In essence, Crimson Peak is Guillermo Del Toro’s invitation to be fully ensconced in his unwieldy imagination, and nothing more (or less). With its gothic set designs, romantic swells, and gorgeously brutal imagery, this is certainly a film with a limited audience of genre enthusiasts, horror historians, and those with an appreciation for the beauty of gore. However, best to keep an open mind for a Del Toro film—he is so well versed in literature and cinema that it is difficult not to admire such a lush passion project. The narrative certainly could have been more cogent and the characters more solidified, but Crimson Peak is more of an invitation to experience the beauty and to be enthralled by the imagery just as Edith experiences them.

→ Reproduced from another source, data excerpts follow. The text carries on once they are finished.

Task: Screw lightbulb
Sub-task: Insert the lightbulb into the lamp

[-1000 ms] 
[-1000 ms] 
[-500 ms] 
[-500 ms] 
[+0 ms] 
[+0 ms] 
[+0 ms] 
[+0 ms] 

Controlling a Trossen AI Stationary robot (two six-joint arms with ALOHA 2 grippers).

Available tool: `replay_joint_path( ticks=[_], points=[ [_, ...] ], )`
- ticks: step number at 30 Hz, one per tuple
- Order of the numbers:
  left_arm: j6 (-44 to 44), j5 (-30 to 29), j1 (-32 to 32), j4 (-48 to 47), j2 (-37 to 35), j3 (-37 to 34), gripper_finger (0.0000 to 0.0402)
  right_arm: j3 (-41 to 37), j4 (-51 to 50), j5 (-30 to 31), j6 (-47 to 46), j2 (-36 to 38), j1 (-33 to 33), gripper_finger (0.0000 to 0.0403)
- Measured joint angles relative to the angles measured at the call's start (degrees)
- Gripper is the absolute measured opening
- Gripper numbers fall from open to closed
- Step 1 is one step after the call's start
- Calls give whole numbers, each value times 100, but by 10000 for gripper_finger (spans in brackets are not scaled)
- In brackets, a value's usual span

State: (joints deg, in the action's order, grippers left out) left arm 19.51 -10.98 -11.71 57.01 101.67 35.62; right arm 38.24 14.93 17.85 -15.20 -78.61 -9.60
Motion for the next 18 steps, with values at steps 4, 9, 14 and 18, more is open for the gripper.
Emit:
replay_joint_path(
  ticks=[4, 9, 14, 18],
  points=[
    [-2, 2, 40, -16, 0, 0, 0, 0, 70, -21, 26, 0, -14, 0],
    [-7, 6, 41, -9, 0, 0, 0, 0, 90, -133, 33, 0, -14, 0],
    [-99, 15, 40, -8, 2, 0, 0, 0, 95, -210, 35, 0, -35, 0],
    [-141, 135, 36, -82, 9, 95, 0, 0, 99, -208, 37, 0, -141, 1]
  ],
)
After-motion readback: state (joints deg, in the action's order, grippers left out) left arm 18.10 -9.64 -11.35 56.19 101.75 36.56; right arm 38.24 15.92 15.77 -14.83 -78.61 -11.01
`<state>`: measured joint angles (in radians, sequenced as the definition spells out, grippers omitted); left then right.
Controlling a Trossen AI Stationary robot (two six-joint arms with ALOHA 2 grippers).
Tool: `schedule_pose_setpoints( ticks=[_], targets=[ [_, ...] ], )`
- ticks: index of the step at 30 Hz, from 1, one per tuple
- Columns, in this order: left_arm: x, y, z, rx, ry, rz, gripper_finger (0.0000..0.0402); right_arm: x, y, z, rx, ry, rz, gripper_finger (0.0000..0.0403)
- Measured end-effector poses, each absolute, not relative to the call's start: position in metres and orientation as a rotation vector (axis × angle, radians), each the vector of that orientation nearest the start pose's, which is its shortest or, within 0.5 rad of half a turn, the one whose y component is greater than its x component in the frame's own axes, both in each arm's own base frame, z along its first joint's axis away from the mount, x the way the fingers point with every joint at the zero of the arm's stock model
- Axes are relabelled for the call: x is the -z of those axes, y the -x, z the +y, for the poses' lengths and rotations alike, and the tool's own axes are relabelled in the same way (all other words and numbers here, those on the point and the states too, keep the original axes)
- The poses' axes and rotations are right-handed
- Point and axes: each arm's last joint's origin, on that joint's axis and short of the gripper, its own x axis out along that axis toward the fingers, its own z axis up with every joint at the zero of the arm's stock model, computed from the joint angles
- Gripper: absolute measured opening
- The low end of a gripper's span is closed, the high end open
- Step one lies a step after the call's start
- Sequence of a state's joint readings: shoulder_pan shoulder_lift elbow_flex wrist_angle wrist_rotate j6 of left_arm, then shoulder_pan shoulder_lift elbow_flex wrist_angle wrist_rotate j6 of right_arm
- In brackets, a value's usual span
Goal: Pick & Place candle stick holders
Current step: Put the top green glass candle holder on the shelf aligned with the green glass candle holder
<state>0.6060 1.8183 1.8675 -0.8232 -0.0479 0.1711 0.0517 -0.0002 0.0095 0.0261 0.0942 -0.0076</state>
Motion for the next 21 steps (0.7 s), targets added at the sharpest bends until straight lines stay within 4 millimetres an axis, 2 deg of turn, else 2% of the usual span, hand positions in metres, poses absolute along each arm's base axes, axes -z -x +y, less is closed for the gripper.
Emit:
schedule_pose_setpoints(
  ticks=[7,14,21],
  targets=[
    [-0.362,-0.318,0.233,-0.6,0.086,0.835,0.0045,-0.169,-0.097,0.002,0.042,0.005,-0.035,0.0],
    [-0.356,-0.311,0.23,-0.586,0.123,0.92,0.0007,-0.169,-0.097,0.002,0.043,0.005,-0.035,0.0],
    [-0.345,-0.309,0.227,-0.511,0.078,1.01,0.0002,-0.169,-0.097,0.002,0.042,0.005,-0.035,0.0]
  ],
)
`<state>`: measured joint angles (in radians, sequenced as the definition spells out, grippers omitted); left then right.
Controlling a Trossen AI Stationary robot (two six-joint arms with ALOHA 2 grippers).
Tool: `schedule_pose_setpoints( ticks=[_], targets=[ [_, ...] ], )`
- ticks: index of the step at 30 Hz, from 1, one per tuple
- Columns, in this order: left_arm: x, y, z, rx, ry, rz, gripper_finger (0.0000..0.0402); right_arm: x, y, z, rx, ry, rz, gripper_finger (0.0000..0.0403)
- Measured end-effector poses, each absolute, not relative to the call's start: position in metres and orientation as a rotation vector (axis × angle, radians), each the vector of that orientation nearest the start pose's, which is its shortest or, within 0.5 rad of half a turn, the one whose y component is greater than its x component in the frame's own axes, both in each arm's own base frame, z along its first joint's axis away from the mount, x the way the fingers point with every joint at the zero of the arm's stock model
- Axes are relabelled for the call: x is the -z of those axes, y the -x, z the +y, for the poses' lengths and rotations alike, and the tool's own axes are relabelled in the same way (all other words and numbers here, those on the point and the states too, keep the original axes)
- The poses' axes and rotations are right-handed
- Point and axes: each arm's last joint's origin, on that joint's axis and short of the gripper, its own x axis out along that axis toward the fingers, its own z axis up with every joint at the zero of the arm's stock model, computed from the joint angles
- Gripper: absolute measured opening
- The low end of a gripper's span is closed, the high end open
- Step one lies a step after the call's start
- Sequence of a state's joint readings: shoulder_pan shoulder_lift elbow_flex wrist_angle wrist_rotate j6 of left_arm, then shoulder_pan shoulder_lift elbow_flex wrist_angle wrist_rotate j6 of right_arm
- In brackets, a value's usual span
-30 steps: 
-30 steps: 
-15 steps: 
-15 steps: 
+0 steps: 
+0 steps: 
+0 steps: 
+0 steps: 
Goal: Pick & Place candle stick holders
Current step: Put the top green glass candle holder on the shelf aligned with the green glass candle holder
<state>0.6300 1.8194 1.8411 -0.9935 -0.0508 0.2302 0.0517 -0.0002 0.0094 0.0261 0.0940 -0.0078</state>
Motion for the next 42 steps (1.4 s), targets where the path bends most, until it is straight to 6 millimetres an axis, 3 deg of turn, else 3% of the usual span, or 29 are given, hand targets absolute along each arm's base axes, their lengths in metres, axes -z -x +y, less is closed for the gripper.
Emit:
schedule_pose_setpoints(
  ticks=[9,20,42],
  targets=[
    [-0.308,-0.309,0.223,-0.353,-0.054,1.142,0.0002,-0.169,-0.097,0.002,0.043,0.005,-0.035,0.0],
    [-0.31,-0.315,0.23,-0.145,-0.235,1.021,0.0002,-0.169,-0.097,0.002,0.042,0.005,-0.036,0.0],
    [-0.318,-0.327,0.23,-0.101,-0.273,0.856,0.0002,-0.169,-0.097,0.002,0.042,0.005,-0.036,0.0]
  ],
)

It’s an unrecognized accomplishment to know a story’s limitations and embrace the simplicity of its atmosphere, instead of over-complicating it with constant setup and repetitive exposition. There may not be great depth to Crimson Peak, but there is plenty of cinematic texture and gushing ornamentation. Even though the film does not sweep us into sober emotions, you can still lose yourself in its devotion to artistry, one dependent on the senses rather than the heart. Crimson Peak acts as a master digital painter’s fantasia and to succumb to it is to rediscover a lost form of cinematic beauty, one that has not graced the theaters in quite a long while.